START SOURCE DATA

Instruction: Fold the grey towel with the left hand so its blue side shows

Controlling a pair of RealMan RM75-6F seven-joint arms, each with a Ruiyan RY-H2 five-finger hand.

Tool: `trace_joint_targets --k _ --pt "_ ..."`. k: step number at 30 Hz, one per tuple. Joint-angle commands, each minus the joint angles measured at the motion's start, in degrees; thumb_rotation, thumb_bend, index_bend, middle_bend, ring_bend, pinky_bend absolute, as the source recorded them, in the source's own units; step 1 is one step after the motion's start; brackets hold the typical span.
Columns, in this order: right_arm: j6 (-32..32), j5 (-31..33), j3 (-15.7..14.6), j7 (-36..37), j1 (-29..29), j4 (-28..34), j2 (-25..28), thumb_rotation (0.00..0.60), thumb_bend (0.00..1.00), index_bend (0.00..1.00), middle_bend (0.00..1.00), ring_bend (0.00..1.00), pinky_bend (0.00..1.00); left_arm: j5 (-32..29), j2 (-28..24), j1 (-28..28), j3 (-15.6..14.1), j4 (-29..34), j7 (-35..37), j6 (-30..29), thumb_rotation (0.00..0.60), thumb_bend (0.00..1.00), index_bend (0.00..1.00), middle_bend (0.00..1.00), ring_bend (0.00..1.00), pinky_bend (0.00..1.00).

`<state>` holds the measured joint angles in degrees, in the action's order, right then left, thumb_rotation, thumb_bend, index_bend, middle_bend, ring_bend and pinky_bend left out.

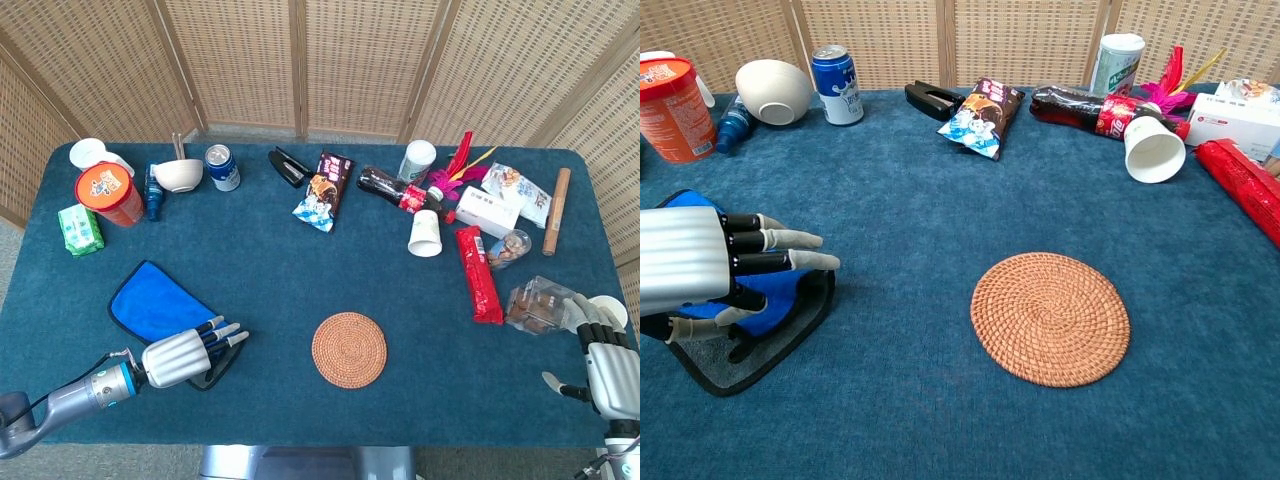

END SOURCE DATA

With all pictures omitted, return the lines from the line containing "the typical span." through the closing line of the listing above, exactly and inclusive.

Tool: `trace_joint_targets --k _ --pt "_ ..."`. k: step number at 30 Hz, one per tuple. Joint-angle commands, each minus the joint angles measured at the motion's start, in degrees; thumb_rotation, thumb_bend, index_bend, middle_bend, ring_bend, pinky_bend absolute, as the source recorded them, in the source's own units; step 1 is one step after the motion's start; brackets hold the typical span.
Columns, in this order: right_arm: j6 (-32..32), j5 (-31..33), j3 (-15.7..14.6), j7 (-36..37), j1 (-29..29), j4 (-28..34), j2 (-25..28), thumb_rotation (0.00..0.60), thumb_bend (0.00..1.00), index_bend (0.00..1.00), middle_bend (0.00..1.00), ring_bend (0.00..1.00), pinky_bend (0.00..1.00); left_arm: j5 (-32..29), j2 (-28..24), j1 (-28..28), j3 (-15.6..14.1), j4 (-29..34), j7 (-35..37), j6 (-30..29), thumb_rotation (0.00..0.60), thumb_bend (0.00..1.00), index_bend (0.00..1.00), middle_bend (0.00..1.00), ring_bend (0.00..1.00), pinky_bend (0.00..1.00).

`<state>` holds the measured joint angles in degrees, in the action's order, right then left, thumb_rotation, thumb_bend, index_bend, middle_bend, ring_bend and pinky_bend left out.

This output is complete.